[Problem details]:
From the entries below, report only the number of lines that contain the word "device".

(Source data)

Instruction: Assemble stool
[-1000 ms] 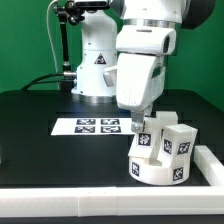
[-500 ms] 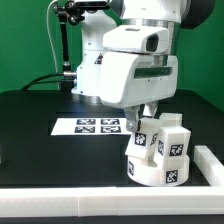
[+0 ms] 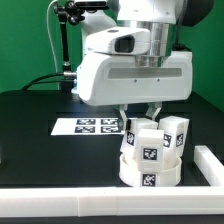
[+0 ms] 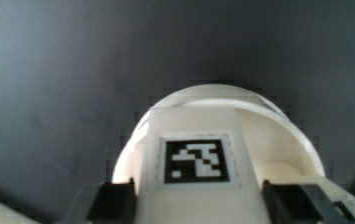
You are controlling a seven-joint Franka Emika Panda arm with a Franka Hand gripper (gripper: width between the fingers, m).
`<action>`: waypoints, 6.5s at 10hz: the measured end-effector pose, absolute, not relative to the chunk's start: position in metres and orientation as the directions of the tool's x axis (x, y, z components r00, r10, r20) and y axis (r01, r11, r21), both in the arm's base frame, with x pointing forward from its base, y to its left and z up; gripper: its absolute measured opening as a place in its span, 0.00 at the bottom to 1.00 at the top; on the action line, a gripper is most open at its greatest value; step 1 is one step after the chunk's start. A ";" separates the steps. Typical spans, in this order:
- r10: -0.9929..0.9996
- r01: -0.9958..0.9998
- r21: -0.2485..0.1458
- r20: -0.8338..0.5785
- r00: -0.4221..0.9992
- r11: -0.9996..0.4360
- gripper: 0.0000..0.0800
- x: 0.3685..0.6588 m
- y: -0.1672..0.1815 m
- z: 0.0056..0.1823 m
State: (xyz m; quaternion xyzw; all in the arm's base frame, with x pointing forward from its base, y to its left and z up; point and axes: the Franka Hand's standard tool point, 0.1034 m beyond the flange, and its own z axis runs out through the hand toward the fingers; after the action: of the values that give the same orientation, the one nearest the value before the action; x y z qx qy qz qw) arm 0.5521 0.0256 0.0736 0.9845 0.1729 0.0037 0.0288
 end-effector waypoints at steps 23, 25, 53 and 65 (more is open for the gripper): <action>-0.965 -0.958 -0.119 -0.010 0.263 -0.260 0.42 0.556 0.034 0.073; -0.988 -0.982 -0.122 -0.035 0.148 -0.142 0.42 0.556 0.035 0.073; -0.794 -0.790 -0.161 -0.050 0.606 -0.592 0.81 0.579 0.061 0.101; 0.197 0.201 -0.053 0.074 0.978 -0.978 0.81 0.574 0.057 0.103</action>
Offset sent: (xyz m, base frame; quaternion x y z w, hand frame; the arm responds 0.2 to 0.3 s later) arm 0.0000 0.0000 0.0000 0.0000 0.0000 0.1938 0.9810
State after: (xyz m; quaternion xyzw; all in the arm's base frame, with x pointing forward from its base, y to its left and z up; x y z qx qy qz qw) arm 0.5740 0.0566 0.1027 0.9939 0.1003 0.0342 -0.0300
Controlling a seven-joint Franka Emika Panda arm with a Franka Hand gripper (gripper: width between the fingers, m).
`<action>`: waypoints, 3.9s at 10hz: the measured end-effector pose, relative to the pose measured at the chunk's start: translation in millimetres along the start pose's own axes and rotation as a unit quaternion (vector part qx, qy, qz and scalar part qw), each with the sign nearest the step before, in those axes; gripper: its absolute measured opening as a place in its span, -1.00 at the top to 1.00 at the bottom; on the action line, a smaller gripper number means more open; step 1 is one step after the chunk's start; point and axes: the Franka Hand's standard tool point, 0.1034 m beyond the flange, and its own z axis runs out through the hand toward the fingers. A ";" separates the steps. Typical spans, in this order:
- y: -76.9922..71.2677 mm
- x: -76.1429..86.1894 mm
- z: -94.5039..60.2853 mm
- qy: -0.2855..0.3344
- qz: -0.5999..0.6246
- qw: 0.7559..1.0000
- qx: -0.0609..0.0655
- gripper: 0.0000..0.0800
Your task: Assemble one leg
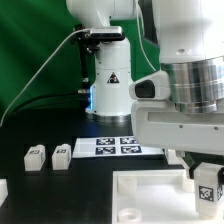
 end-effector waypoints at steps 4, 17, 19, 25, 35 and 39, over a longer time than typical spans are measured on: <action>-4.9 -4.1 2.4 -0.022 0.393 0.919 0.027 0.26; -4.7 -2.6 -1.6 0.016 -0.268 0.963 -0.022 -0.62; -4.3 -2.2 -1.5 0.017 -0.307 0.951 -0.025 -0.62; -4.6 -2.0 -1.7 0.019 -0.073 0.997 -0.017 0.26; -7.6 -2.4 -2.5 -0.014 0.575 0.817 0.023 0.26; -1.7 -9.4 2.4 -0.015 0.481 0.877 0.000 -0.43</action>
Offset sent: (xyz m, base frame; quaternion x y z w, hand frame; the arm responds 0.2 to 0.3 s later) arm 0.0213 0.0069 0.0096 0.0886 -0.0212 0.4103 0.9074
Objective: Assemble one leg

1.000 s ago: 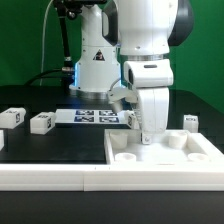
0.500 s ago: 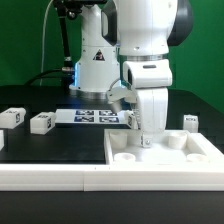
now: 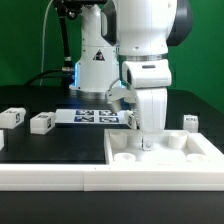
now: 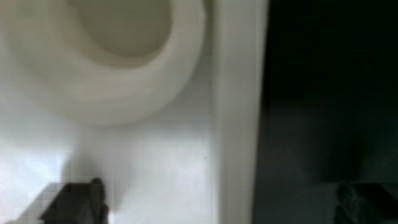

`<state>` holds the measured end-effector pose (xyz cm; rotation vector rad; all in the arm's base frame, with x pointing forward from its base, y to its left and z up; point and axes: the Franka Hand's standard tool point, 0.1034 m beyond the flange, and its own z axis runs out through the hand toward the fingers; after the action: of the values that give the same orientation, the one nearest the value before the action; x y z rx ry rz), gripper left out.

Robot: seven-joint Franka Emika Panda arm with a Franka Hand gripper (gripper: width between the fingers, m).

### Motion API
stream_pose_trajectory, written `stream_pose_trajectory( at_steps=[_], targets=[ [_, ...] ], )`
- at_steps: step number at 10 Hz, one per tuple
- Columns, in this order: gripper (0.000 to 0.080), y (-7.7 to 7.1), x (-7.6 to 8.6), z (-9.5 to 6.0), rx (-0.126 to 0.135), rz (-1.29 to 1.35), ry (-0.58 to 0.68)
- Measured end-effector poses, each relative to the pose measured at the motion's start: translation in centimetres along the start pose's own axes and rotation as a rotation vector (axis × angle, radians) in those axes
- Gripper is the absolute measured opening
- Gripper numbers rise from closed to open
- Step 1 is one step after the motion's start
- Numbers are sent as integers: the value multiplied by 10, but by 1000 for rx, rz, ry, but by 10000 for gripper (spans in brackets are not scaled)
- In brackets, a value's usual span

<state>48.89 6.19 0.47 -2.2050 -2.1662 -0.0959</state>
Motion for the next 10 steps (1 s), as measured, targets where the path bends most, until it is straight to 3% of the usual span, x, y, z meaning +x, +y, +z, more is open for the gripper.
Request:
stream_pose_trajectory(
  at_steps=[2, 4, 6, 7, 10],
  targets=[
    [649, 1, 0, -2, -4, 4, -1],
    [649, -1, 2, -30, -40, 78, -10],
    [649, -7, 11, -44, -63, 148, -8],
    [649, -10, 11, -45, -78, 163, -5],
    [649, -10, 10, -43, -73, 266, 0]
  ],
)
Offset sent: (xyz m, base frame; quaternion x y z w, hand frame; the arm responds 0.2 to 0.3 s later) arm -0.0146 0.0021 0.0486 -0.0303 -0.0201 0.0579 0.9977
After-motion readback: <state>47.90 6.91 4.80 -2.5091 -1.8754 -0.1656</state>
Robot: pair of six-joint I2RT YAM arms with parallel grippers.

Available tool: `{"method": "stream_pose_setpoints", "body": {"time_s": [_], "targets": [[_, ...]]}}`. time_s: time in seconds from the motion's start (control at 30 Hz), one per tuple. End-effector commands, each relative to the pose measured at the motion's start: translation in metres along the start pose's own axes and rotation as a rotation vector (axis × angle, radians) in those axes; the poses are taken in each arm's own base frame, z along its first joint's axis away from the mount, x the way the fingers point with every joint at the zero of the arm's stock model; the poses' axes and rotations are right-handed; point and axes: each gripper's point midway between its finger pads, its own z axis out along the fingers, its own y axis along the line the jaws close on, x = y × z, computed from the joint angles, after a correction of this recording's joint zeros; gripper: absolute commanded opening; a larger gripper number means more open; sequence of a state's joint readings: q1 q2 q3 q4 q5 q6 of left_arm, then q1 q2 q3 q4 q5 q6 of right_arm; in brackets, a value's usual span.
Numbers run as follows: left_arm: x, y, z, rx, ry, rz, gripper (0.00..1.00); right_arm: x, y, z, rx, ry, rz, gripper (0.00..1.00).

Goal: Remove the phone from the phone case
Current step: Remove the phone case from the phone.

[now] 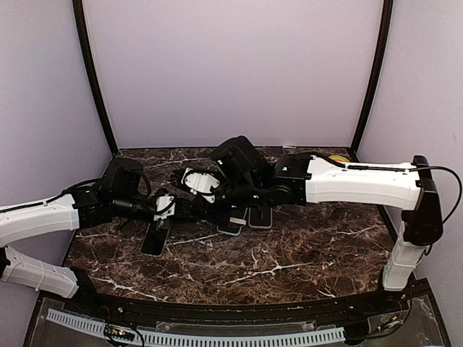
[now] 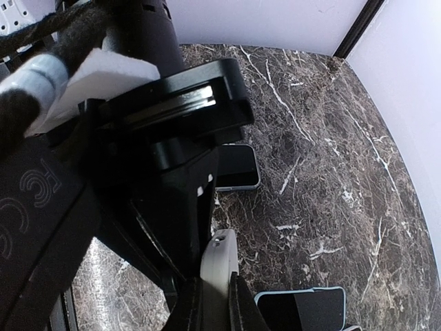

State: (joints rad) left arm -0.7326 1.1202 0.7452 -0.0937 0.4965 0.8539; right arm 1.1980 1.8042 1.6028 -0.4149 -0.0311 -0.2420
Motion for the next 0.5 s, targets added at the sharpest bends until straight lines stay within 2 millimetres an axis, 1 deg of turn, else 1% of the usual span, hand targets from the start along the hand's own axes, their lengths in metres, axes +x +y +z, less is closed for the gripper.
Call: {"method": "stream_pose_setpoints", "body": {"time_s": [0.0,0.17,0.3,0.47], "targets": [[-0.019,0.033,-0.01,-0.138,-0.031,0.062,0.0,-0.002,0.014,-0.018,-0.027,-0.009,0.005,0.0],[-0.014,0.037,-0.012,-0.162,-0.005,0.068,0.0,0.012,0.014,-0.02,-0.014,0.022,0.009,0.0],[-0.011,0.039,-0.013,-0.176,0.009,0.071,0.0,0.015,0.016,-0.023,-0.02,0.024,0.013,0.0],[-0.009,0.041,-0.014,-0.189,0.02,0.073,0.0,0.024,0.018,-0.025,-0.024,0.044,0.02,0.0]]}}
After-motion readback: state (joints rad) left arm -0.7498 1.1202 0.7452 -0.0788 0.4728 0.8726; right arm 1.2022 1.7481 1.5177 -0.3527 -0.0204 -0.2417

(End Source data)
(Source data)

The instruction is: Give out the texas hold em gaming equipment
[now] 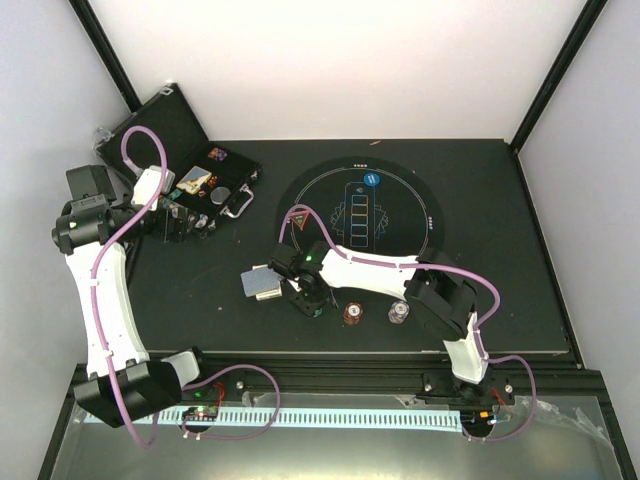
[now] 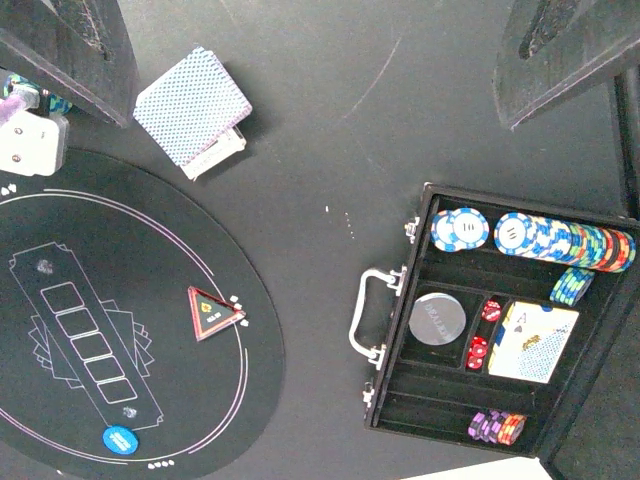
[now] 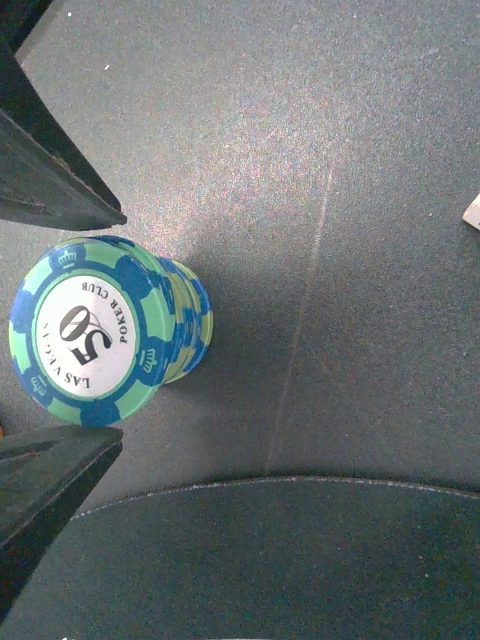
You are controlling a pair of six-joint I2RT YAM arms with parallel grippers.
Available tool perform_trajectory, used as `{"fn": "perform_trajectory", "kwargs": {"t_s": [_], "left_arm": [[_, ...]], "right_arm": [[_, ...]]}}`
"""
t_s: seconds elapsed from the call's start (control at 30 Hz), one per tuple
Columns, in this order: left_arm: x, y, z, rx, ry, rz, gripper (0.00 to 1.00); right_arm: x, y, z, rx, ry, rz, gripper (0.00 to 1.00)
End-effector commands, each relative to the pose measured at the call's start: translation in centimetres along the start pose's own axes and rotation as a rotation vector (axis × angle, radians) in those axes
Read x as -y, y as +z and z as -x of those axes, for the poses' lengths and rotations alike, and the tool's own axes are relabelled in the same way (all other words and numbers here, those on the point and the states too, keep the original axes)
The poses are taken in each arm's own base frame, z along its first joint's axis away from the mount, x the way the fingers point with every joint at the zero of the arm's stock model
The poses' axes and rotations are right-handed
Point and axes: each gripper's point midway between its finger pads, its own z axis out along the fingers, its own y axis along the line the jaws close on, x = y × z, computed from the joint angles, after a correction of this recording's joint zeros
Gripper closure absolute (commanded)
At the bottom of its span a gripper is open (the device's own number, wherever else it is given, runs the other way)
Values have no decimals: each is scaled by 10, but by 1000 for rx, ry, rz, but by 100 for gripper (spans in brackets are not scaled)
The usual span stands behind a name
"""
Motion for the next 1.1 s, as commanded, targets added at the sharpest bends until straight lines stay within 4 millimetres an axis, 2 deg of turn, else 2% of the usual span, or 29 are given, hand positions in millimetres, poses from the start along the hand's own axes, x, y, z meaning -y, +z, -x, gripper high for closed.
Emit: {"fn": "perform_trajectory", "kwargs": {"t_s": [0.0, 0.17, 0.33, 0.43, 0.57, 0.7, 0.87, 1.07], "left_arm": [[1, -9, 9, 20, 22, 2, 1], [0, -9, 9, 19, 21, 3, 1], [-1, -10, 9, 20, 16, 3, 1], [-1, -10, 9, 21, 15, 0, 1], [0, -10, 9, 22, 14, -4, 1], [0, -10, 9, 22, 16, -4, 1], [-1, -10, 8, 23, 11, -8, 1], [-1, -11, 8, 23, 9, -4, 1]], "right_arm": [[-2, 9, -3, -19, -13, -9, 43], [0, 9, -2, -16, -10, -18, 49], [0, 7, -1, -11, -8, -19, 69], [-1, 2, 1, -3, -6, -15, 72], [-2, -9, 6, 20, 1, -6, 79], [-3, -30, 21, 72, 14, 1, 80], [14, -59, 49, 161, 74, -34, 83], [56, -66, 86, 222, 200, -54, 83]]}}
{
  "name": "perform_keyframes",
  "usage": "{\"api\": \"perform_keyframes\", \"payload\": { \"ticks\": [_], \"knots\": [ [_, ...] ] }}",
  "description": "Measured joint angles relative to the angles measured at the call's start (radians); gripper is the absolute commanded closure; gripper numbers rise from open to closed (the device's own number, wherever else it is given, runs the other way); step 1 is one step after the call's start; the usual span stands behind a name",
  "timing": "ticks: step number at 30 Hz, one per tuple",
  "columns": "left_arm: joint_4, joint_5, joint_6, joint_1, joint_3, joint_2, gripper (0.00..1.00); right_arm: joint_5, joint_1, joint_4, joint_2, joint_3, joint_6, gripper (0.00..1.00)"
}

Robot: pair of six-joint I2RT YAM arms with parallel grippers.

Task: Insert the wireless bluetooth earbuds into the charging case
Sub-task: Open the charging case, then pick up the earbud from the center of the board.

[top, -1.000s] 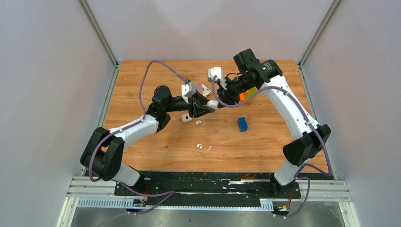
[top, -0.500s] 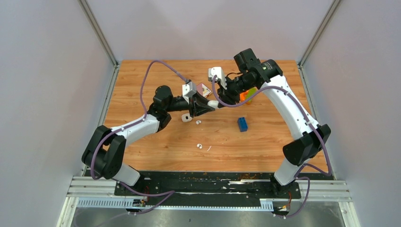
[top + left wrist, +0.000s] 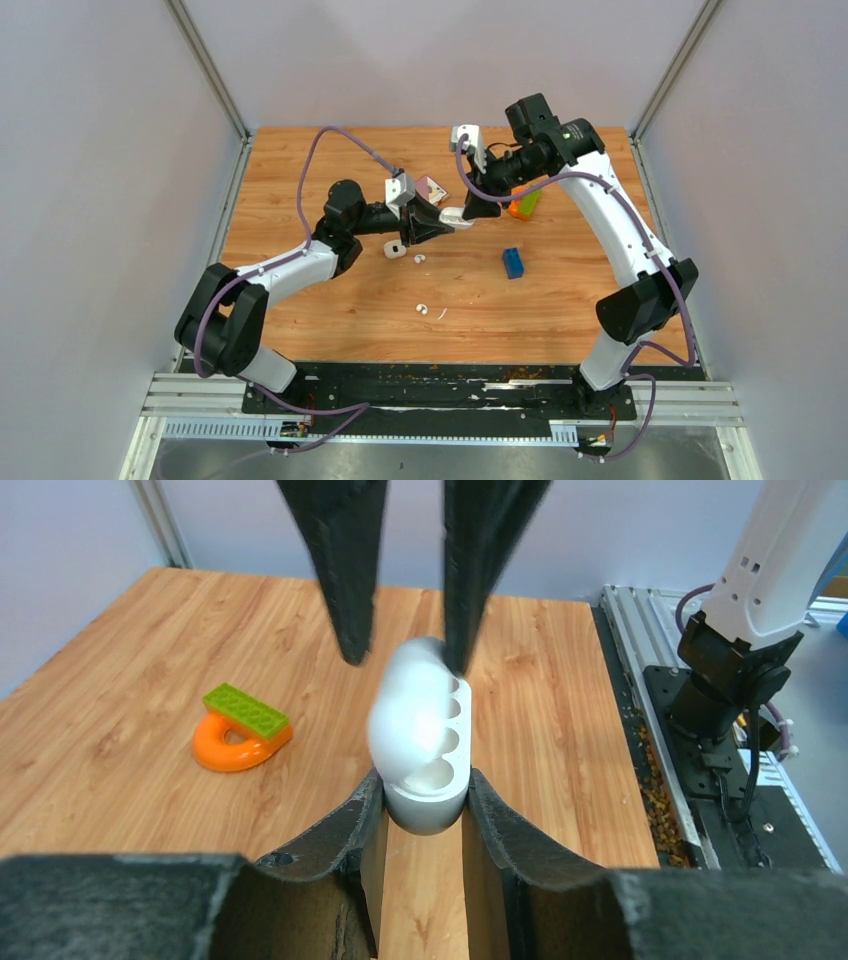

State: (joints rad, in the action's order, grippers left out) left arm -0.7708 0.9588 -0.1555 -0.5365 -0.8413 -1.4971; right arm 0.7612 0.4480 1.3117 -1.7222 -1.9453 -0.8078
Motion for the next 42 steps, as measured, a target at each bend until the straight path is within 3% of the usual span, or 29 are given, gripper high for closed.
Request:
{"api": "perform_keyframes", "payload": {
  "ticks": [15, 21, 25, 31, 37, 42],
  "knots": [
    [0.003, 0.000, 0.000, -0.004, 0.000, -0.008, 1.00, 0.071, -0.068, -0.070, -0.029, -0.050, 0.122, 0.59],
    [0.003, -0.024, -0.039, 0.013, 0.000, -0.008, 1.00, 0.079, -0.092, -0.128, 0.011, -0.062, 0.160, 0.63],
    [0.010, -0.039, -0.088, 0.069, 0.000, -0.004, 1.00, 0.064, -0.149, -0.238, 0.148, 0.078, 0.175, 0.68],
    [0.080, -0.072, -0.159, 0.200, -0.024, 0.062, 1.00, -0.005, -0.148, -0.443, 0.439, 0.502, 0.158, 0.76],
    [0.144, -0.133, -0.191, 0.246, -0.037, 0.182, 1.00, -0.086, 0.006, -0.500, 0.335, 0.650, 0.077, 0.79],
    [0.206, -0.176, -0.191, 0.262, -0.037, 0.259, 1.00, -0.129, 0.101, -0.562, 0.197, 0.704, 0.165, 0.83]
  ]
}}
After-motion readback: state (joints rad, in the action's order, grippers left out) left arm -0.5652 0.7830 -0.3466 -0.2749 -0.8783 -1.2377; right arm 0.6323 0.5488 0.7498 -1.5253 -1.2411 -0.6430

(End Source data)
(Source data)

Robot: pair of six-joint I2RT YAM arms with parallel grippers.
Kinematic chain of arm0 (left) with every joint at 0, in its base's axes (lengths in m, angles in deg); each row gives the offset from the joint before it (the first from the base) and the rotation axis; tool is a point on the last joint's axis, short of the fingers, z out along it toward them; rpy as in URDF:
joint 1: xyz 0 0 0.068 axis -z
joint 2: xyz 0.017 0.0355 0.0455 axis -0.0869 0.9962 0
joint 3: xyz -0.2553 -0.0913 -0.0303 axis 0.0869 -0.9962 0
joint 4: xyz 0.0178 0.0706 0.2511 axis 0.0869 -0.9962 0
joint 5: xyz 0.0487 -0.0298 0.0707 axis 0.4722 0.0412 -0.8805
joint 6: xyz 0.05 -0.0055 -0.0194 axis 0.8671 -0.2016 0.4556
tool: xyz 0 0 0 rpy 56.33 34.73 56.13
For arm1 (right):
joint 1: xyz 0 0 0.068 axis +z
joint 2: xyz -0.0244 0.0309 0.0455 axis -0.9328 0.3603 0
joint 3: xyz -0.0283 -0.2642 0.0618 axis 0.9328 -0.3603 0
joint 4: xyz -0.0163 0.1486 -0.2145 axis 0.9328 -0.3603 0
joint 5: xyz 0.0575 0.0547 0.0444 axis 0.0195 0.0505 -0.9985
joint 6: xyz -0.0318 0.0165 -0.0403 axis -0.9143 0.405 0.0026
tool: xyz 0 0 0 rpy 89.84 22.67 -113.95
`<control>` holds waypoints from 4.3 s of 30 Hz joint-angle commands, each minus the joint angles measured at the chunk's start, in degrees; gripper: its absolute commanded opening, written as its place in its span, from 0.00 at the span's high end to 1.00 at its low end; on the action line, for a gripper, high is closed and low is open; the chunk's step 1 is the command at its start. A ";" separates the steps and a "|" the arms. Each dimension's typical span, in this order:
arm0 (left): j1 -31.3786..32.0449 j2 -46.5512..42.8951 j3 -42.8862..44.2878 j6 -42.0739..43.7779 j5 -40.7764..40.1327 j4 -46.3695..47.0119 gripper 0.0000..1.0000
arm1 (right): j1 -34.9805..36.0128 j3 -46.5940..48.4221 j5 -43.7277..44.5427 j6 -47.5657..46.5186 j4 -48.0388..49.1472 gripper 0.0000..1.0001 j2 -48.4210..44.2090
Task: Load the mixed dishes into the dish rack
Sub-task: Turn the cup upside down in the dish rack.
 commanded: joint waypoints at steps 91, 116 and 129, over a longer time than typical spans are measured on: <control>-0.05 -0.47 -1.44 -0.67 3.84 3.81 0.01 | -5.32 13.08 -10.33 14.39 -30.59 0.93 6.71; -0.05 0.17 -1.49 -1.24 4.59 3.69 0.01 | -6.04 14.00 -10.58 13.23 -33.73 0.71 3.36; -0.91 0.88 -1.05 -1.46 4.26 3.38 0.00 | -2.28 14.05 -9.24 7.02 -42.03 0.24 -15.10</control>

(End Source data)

[Problem solution]:
2